Plants homozygous for either the cul3a-1 or cu3b-1 mutations appear to germinate and develop normally under standard growth conditions, indicating that neither locus is essential by itself (data not shown). To test for functional redundancy, we attempted to generate individuals homozygous for both mutations. Double heterozygous cul3a-1 cul3b-1 F1 plants from a cross of single homozygous plants also grew normally. We then analyzed the F2 progeny generated by self-pollination. In a population of 97 F2 seedlings, we identified all expected allelic combinations by PCR genotyping except individuals that were homozygous for insertions in both loci, strongly suggesting that at least one intact CUL3 locus is required for Arabidopsis embryogenesis. To confirm this possibility, we identified by PCR individuals that were homozygous for one mutation and heterozygous for the other. These cul3a-1/CUL3a cul3b-1/cul3b-1 and cul3a-1/cul3a-1 cul3b-1/CUL3b plants appeared indistinguishable from wild-type plants and flowered normally, indicating that at least one wild-type allele of CUL3 is sufficient (Fig. 3A). PCR genotyping of 59 progeny from self-pollination of these plants also failed to identify any individuals homozygous for insertions at both loci, confirming the importance of the CUL3 loci.

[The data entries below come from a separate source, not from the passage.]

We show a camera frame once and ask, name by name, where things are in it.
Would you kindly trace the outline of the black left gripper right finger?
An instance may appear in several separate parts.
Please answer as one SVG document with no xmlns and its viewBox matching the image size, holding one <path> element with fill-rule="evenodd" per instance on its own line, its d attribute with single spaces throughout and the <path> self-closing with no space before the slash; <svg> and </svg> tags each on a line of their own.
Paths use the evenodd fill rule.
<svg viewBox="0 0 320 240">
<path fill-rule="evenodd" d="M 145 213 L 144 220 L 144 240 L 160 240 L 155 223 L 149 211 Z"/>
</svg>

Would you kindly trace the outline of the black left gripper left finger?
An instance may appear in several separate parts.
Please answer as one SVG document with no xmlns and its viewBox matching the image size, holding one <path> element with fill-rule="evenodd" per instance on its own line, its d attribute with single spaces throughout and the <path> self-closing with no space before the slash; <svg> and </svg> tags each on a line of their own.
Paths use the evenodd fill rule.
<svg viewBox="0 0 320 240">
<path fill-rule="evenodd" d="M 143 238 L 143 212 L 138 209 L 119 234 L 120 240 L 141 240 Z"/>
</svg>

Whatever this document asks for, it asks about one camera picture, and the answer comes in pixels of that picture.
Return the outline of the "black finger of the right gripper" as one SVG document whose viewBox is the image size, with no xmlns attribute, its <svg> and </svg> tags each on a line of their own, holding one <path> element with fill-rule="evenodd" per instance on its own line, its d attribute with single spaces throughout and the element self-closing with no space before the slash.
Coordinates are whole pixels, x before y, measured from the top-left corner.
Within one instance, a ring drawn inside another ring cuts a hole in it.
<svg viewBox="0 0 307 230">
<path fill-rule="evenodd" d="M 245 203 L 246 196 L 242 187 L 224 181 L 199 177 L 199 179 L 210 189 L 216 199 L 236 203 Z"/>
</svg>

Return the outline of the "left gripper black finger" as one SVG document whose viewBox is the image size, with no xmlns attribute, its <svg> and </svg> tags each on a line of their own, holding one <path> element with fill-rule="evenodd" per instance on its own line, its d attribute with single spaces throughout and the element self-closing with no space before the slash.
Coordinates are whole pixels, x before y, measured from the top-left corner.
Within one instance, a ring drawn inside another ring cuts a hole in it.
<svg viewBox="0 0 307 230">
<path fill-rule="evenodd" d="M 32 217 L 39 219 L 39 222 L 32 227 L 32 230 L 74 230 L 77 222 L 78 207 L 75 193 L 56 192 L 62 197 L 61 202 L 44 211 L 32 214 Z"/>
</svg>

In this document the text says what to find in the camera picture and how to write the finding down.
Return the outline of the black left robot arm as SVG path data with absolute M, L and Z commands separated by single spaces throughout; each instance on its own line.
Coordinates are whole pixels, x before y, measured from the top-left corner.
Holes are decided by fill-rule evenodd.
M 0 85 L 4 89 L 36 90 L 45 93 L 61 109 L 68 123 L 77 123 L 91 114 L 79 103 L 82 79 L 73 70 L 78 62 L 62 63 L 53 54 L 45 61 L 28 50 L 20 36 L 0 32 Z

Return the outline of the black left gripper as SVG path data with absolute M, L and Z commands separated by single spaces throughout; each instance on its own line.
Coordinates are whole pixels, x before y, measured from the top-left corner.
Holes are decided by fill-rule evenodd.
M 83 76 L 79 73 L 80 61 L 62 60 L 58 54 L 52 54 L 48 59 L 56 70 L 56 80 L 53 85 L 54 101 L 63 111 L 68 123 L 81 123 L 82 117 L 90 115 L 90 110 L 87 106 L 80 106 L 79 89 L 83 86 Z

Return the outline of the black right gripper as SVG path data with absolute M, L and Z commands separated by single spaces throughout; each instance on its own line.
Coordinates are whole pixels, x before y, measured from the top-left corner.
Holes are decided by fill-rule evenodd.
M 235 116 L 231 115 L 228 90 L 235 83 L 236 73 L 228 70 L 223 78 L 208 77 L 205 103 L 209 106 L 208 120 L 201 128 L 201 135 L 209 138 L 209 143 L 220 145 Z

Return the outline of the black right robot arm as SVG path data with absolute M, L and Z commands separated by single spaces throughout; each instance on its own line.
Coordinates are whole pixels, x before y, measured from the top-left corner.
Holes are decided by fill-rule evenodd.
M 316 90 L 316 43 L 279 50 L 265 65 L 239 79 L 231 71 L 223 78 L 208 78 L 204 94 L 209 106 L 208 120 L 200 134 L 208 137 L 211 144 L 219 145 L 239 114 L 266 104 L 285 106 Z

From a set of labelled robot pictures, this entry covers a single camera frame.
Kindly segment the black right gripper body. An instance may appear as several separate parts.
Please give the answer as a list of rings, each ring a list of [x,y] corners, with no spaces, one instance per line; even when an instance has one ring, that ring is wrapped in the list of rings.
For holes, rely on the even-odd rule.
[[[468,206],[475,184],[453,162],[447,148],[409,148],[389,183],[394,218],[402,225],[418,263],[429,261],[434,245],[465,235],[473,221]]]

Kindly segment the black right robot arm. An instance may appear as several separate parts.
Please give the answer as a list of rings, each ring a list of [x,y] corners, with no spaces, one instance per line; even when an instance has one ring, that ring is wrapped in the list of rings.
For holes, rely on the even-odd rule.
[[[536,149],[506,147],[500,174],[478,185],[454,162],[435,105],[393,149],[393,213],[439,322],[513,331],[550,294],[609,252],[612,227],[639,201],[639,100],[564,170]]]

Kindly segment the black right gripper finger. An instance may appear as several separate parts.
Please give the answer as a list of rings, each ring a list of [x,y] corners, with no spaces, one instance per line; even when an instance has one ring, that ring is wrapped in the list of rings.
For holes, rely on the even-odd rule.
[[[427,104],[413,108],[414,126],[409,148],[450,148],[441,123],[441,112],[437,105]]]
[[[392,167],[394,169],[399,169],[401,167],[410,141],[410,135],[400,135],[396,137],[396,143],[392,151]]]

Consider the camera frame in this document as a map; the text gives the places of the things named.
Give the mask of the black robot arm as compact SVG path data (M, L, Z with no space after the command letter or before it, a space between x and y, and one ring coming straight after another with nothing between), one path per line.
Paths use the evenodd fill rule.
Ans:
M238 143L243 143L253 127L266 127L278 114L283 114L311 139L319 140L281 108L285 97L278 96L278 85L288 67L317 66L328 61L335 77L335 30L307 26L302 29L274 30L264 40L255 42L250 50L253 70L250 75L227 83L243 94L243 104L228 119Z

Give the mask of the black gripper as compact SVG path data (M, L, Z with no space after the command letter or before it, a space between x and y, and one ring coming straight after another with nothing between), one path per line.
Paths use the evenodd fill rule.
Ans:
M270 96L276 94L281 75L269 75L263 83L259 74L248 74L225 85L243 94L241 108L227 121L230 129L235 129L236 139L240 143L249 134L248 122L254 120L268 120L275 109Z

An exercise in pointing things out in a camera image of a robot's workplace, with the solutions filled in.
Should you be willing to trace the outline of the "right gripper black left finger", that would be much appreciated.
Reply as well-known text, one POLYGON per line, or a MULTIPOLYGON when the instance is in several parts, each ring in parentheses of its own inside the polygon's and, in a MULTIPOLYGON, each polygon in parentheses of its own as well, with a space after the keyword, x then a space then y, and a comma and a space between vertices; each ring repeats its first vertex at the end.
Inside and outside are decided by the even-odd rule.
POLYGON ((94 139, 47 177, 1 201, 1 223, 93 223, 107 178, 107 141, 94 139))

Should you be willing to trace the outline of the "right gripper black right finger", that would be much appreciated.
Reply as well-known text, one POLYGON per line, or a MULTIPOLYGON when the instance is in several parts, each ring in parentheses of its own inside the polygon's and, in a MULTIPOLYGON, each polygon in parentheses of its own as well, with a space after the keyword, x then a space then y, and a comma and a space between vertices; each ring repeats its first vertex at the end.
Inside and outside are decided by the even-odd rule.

View larger version (34K): [in this window] [in a new window]   FIG. 3. Phenotype of cul3a-1 cul3b-1 mutants in Arabidopsis. A, 3-week-old plants homozygous and heterozygous for the cul3a-1 and cul3b-1 as compared with a wild-type (WT) sibling. B, siliques from wild-type or homozygous/heterozygous plants following self-pollination. C, close up of siliques showing seeds with early embryo arrest. D, individual developing seeds from B cleared with Hoyer's reagent and visualized by differential interference contrast microscopy. The predicted genotypes of the embryo are indicated.

Arabidopsis CUL3a and CUL3b Interact with BTB Domain Proteins—To help define why Arabidopsis cul3a/b mutants are embryo-lethal, we exploited a Y2H assay to identify potential binding partners. To avoid biasing the screen, we used full-length CUL3a as bait to search two random cDNA libraries generated from Arabidopsis RNA. The two libraries, totaling 1.8 x 10⁷ clones, were created from RNA derived from 3-day-old etiolated seedlings and 3-week-old seedlings subjected to an array of environmental stresses. These screens identified three clones that tested positive by growth on histidine dropout medium and by -galactosidase assays. One prey was a predicted full-length cDNA derived from locus At4g08455, whereas the other two were partial cDNAs that encoded amino acids 126 through 326 of locus At1g21780 or amino acids 176 through 407 of locus At5g19000.

Subsequent directed Y2H interactions showed that the three prey specifically bound full-length versions of both CUL3a and CUL3b (Fig. 4A). By comparing their derived amino acid sequences, we discovered that the three prey contained a conserved region predicted by the SMART and PFAM databases to be a BTB domain (46, 47) (Fig. 4B). Although scans of the full-length protein sequences of At4g08455 and At1g21780 failed to predict additional protein motifs, a meprin and TRAF homology (MATH) motif was evident N-terminal to the BTB domain in At5g19000 (Fig. 4B). In C. elegans, humans, and plants, similar pairings of MATH and BTB domains have been observed with the proteins confirmed as CUL3 interactors (15, 17, 18). Both the truncated (without MATH domain) and full-length forms of At5g19000 interacted with CUL3a and CUL3b, indicating that the MATH domain is not essential for CUL3 binding and that the BTB domain alone mediates the CUL3 interaction (Fig. 4A).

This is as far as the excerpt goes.